When someone wants to buy a house or property, they often have to show the seller that they're serious about buying it. One way to do that is by giving the seller some money upfront. This money is called "earnest money."
Here's how it works:
The buyer submits a certain amount of money in U.S. Dollars as earnest money to the seller. This amount is typically 1% of the purchase price or more. This money shows the seller that the buyer is committed to buying the property.
The buyer should give the earnest money along with the purchase agreement, which is a document that outlines the terms of the sale. But if the buyer doesn't give the money with the purchase agreement, they have to give it to a third party called the "Escrow Agent" within a specific number of hours or days after the seller accepts the buyer's offer.
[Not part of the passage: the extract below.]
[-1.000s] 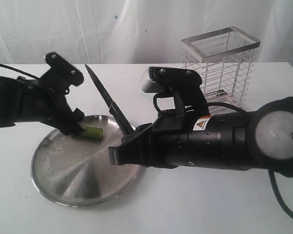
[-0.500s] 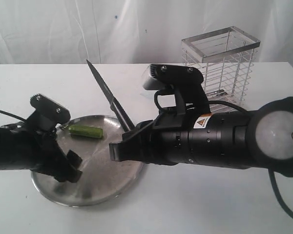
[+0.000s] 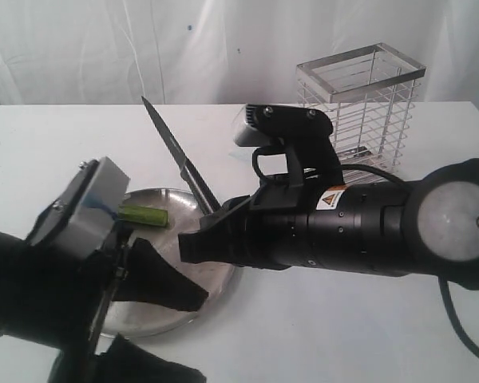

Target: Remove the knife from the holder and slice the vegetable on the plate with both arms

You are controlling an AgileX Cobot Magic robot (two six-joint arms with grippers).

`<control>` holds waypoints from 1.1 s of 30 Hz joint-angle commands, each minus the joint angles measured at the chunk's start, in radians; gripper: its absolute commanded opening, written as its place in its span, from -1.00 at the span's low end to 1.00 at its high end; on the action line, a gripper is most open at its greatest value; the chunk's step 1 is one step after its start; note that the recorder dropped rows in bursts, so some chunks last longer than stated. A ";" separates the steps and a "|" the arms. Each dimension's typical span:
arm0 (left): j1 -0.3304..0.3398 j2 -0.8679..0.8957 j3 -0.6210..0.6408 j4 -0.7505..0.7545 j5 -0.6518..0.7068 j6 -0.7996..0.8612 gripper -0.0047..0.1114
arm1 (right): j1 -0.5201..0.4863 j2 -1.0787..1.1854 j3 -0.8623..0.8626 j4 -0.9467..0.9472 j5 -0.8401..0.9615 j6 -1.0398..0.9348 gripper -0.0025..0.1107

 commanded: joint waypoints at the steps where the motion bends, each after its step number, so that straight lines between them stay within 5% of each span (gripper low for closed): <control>1: 0.001 -0.161 -0.070 0.199 -0.005 -0.059 0.35 | -0.006 -0.013 0.003 -0.008 -0.021 -0.010 -0.96; 4: 0.001 -0.264 -0.136 0.371 -0.145 -0.056 0.35 | -0.006 -0.013 0.003 -0.008 -0.013 -0.010 -0.96; 5: 0.001 -0.321 -0.163 0.537 -0.296 -0.063 0.35 | -0.006 -0.013 0.003 -0.008 -0.011 -0.010 -0.96; 8: 0.003 -0.324 -0.151 0.727 -0.646 -0.128 0.31 | -0.006 -0.013 0.003 -0.008 -0.003 -0.010 -0.96; 11: 0.078 -0.158 -0.151 0.779 -0.570 -0.126 0.03 | -0.006 -0.013 0.003 -0.008 0.014 -0.010 -0.96; 14: 0.142 0.037 -0.156 0.808 -0.530 -0.126 0.10 | -0.006 -0.013 0.003 -0.020 0.046 -0.011 -0.96; 20: 0.142 0.301 -0.262 0.836 -0.523 -0.123 0.10 | -0.006 -0.013 0.003 -0.018 0.046 -0.029 -0.96; 33: 0.142 0.555 -0.468 0.942 -0.531 -0.125 0.10 | -0.006 -0.013 0.003 -0.018 0.068 -0.029 -0.96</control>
The Escrow Agent is a person or company who is trusted to hold the earnest money until the sale is finalized or the agreement is canceled. In this case, the Escrow Agent could be the real estate broker representing the seller, the real estate broker representing the buyer, or some other trusted party.
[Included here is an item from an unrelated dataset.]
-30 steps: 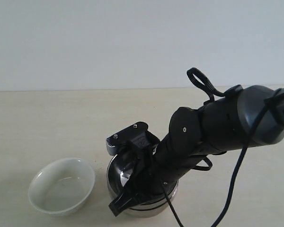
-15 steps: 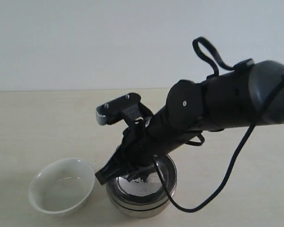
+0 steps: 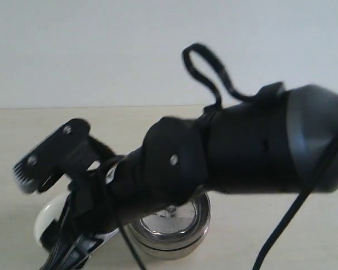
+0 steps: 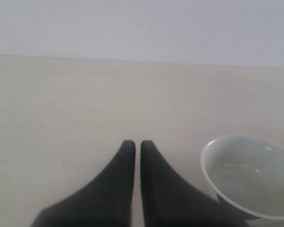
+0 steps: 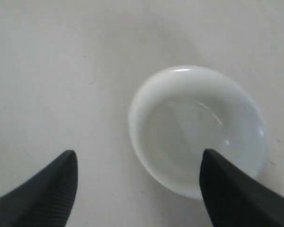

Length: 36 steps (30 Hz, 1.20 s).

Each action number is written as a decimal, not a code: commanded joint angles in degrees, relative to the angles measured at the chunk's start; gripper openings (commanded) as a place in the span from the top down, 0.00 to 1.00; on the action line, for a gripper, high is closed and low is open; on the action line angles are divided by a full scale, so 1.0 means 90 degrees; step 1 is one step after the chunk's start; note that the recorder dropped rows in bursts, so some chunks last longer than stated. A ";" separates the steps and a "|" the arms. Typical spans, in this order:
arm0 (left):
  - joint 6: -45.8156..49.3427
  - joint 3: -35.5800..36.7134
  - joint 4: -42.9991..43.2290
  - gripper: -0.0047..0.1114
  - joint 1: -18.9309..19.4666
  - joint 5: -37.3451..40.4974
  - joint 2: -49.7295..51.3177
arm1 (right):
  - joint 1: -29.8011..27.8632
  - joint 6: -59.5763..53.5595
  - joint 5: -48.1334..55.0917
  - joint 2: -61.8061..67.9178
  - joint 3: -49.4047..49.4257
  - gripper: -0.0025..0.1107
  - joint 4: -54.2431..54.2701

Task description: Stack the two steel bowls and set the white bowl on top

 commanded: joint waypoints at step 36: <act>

Once the Escrow Agent receives the earnest money, they have to deposit it into a special bank account called an "escrow account." They keep the money in this account until the sale is completed or if the agreement is canceled.
If the buyer's offer is not accepted by the seller, the Escrow Agent will return the earnest money to the buyer promptly.
However, if the buyer doesn't give the earnest money to the Escrow Agent on time, the seller has the right to cancel the agreement. The seller can do this by sending a notice of termination to the buyer before the Escrow Agent receives the earnest money.
So, in simple terms, the buyer needs to give some money upfront to show they're serious about buying the property. They have to give it to a trusted person or company, like a real estate broker, who will hold the money until the sale is complete or canceled. If the buyer doesn't give the money on time, the seller can cancel the agreement.